It looks like you're new here. If you want to get involved, click one of these buttons!
Hi, John.
I was watching Louis Rossman, and he said the problem wasn’t the graphics chip.
He said it was a defective capacitor right NEXT to the Graphics chip.
He demonstrated how to replace the capacitor.
And he explained that since every attempt to “reball” the graphics chip inevitably heated up the capacitor, that’s why the computer would resume working for a while.
I was planning to get the heated tweezers and try this.
What do you think? Even if I get a 2016 model, that bad chip will still gnaw at me.
Comments
Thanks for the post!
I'm by no means an expert at fixing GPU issues. I'm sure what Louis stated is true concerning whatever year board and GPU he was talking about, so I would believe him on that.
However, it all depends on the year and GPU. I know for a fact that the GPUs themselves do fail on certain years/models. So it all depends on the specific board/year/GPU, and it can't be generalized across all MacBooks.
If you have the specific board he was talking about, I'd say go for it.
Thanks,
John
Louis Rossman's capacitor repairs were for the A1286 Models,(Late 2009-Mid 2011 macbook pro). I have 3 mid 2010 models, and I can confirm that replacing the capacitor does solve the gpu issues on that model. I'm using one of them to type this comment. Purchased it on ebay with the same gpu issue.

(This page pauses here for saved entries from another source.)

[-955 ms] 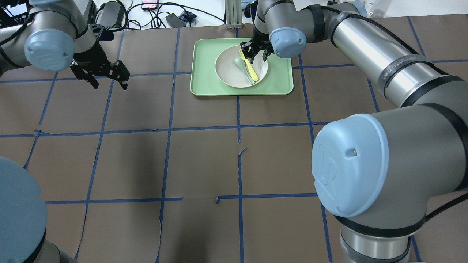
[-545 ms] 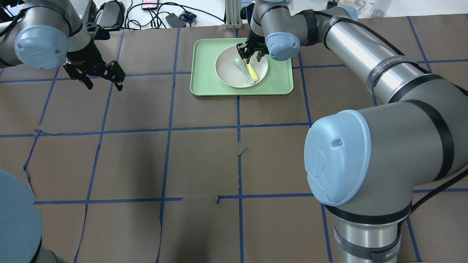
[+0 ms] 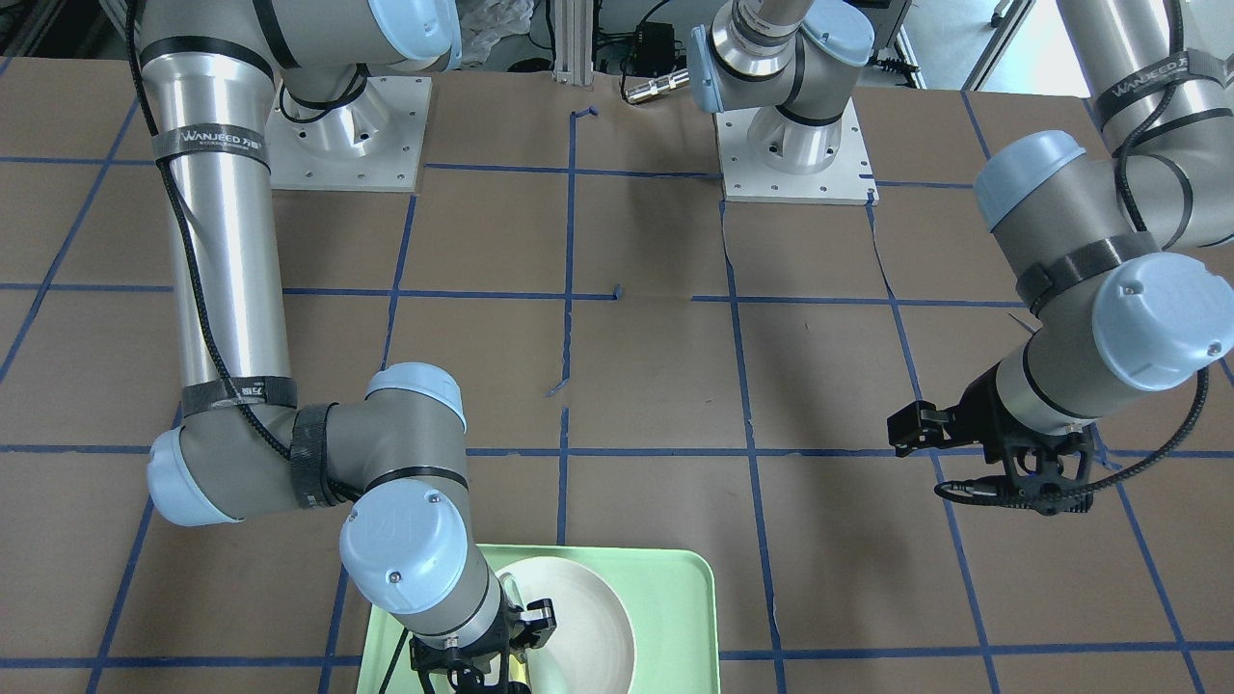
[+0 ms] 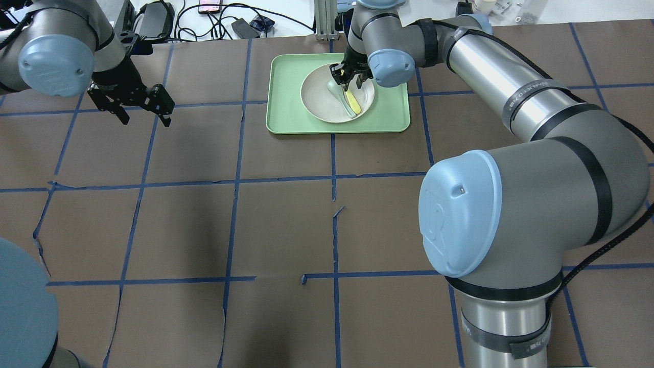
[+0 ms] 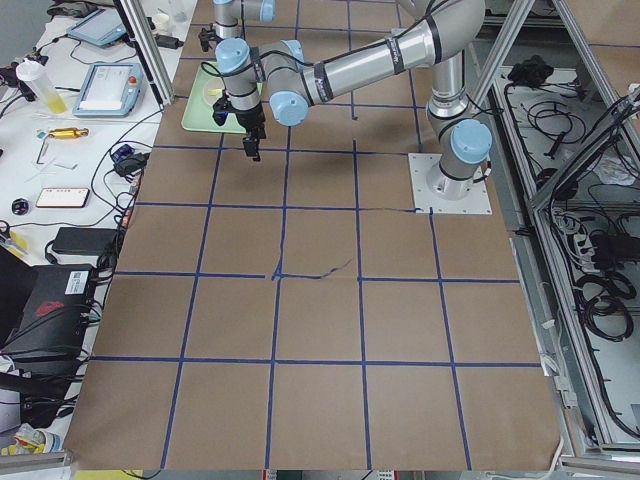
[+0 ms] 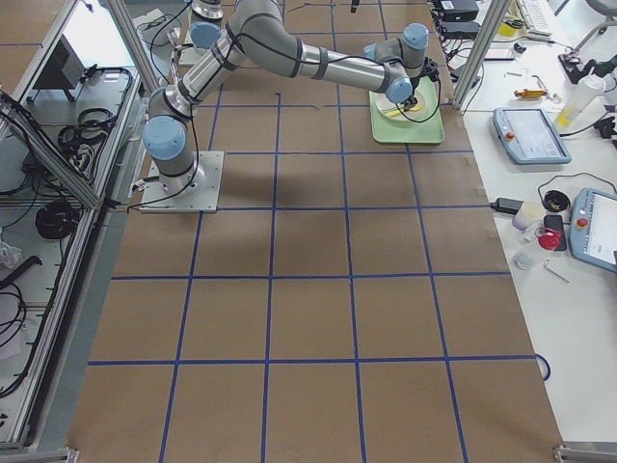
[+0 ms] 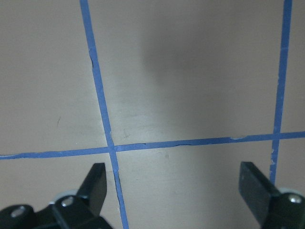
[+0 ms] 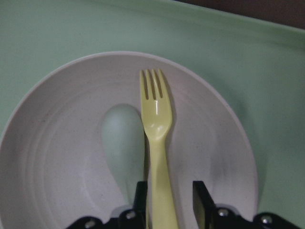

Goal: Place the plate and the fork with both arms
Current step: 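Lower the right gripper onto the yellow fork in the plate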

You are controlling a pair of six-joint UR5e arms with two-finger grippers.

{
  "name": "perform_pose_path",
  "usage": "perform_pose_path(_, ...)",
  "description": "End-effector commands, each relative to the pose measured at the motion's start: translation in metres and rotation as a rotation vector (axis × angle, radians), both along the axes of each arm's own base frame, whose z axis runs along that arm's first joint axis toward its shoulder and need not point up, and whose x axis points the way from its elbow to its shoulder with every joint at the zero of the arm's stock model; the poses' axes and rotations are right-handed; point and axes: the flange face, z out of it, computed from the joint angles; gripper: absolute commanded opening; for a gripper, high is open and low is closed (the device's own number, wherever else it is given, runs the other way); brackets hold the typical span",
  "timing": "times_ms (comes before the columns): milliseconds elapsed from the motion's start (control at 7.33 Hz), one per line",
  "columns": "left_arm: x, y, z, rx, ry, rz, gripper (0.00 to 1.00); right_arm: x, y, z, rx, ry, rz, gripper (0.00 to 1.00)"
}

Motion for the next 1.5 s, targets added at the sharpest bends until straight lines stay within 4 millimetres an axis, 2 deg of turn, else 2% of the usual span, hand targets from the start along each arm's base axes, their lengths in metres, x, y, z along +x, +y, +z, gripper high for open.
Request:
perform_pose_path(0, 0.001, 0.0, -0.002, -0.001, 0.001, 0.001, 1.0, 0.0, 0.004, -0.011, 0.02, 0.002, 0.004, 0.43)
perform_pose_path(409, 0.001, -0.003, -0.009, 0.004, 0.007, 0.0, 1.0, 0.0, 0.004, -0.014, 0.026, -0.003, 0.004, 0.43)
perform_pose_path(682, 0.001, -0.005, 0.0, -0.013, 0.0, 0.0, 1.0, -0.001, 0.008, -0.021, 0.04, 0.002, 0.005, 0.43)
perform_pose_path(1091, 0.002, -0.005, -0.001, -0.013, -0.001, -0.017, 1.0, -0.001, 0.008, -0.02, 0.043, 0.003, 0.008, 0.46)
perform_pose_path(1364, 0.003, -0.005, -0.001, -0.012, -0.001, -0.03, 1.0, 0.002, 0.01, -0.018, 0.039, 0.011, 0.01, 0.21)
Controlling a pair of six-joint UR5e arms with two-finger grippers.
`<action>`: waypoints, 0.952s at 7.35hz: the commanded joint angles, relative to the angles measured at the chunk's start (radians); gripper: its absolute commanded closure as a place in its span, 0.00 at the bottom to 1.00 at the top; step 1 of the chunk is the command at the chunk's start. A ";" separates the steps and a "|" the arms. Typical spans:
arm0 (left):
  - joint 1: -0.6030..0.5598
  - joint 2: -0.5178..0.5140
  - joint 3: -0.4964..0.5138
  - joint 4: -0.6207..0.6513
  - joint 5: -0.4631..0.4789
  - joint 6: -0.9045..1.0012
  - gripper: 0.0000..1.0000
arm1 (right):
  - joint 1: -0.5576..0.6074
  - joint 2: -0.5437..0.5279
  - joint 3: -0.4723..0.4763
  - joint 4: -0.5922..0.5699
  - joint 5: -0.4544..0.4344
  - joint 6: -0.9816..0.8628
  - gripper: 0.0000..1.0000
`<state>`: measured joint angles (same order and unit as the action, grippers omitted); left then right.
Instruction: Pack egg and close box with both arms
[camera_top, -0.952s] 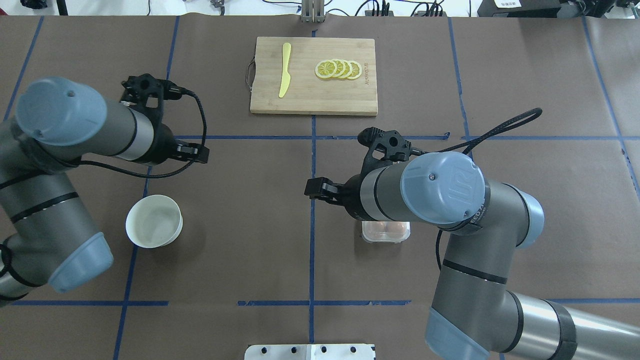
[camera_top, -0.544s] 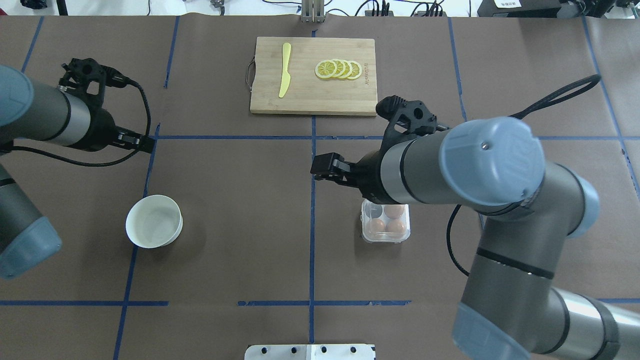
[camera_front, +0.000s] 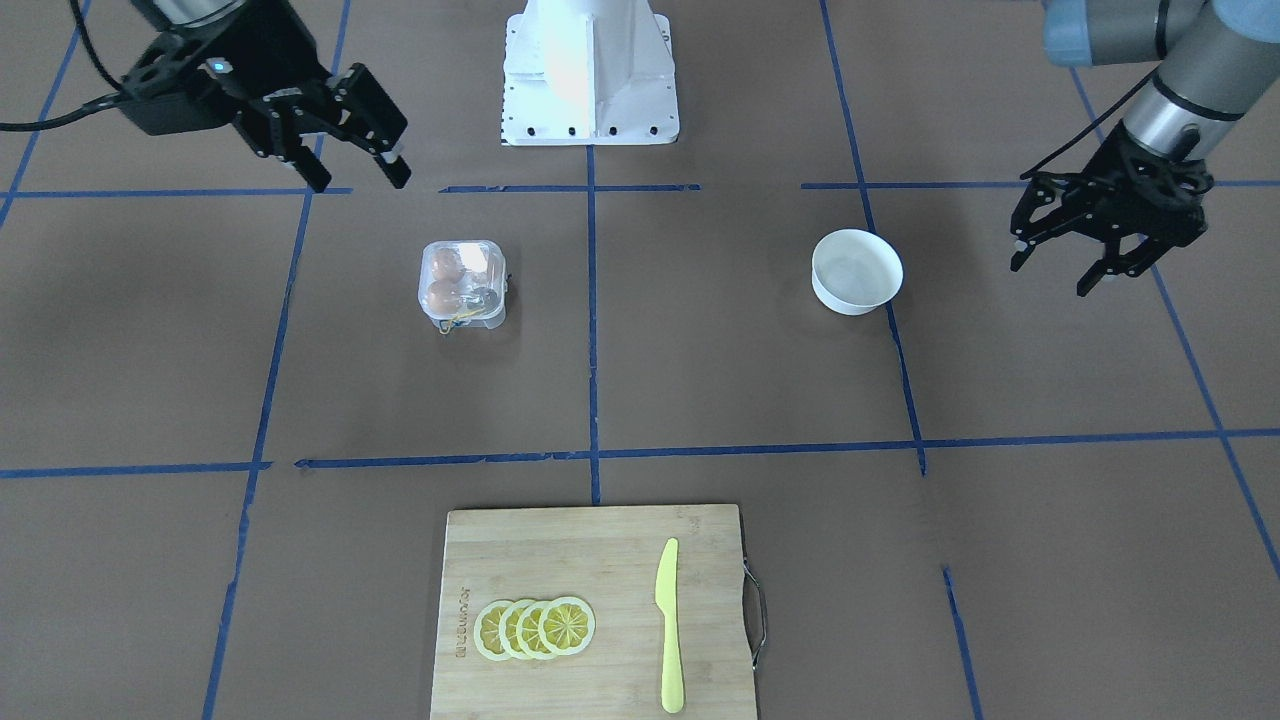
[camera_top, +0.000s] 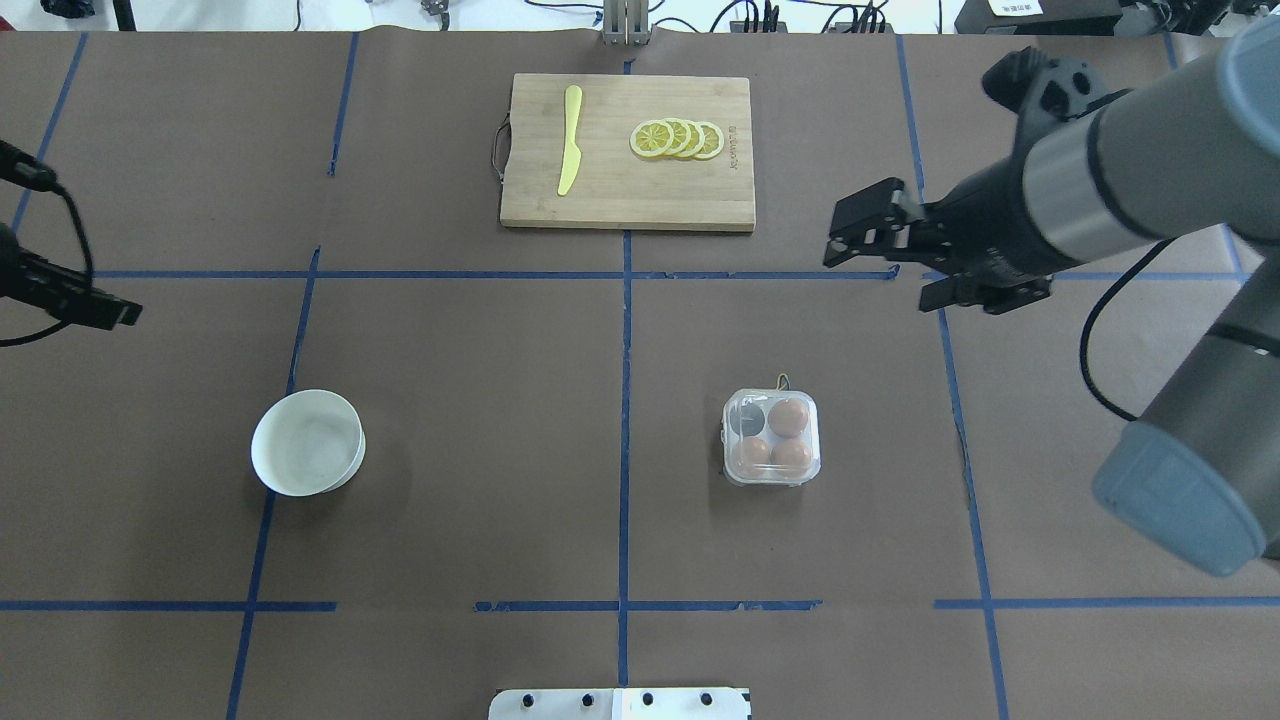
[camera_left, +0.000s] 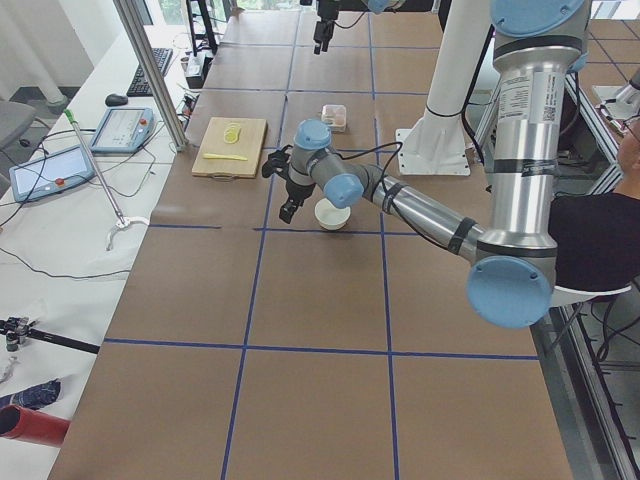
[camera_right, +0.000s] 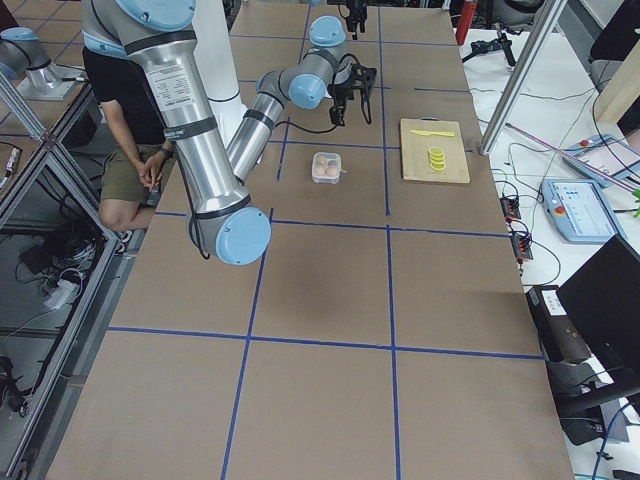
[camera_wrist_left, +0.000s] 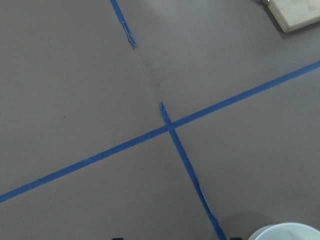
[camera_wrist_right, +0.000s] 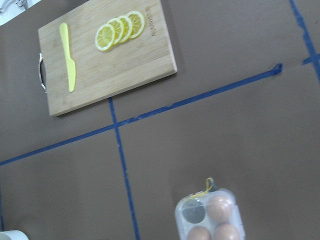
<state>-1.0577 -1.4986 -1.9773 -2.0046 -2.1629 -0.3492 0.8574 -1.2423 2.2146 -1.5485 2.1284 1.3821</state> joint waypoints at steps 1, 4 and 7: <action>-0.164 0.093 0.052 -0.057 -0.066 0.236 0.23 | 0.188 -0.182 0.010 -0.001 0.141 -0.299 0.00; -0.407 0.126 0.164 -0.042 -0.136 0.493 0.23 | 0.462 -0.451 -0.033 -0.004 0.240 -0.883 0.00; -0.518 0.104 0.150 0.208 -0.133 0.500 0.00 | 0.661 -0.551 -0.151 -0.007 0.324 -1.237 0.00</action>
<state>-1.5461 -1.3891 -1.8185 -1.8926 -2.2965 0.1452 1.4564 -1.7499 2.0991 -1.5547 2.4331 0.2685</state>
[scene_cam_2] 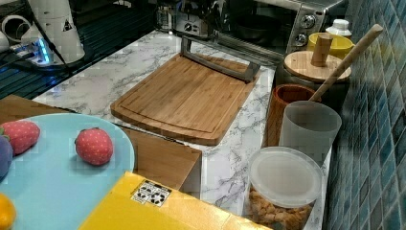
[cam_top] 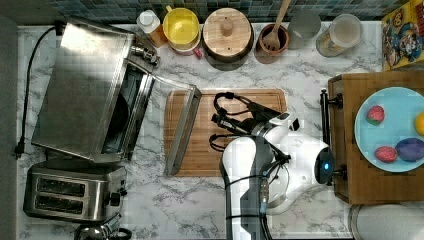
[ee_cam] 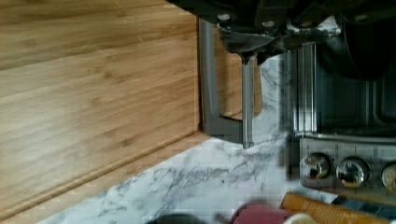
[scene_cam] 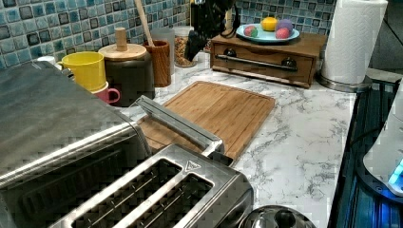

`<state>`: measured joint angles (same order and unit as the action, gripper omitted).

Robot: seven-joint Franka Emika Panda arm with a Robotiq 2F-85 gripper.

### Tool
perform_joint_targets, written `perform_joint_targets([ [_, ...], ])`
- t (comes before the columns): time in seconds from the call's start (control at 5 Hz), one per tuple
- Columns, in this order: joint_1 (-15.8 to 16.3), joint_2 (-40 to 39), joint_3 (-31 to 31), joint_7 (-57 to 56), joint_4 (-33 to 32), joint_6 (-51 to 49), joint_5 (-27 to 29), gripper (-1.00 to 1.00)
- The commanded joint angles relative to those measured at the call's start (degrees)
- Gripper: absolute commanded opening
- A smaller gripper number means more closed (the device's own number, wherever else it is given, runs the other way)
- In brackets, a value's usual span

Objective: Close the oven.

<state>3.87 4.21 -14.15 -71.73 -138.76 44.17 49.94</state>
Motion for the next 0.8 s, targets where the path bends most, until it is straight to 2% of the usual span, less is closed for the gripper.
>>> perform_joint_targets([
  [0.2, 0.9, -4.3, -1.3, -12.5, -1.6, -5.8, 8.1, -1.00],
  [0.8, -0.4, -12.2, -1.4, -31.9, -2.0, -7.8, 24.6, -1.00],
])
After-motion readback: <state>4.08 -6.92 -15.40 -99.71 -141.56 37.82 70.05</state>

Oh OK, so you're talking about the tantalum capacitor issue -- I do know about that. As far as I understand that one is not actually a GPU issue, and I think it affects 2008 through at least 2010 A1286, most commonly the 2008 and 2010 that I have witnessed. The primary symptom it fixes is the intermittent "random reboot" issue. The issue is so common on 2010 A1286 that many people replace the capacitor on every machine they encounter because if you don't you never know when it'll start rebooting.
He mentioned a 2016 machine, so that threw me off and made me think he was talking about some different issue.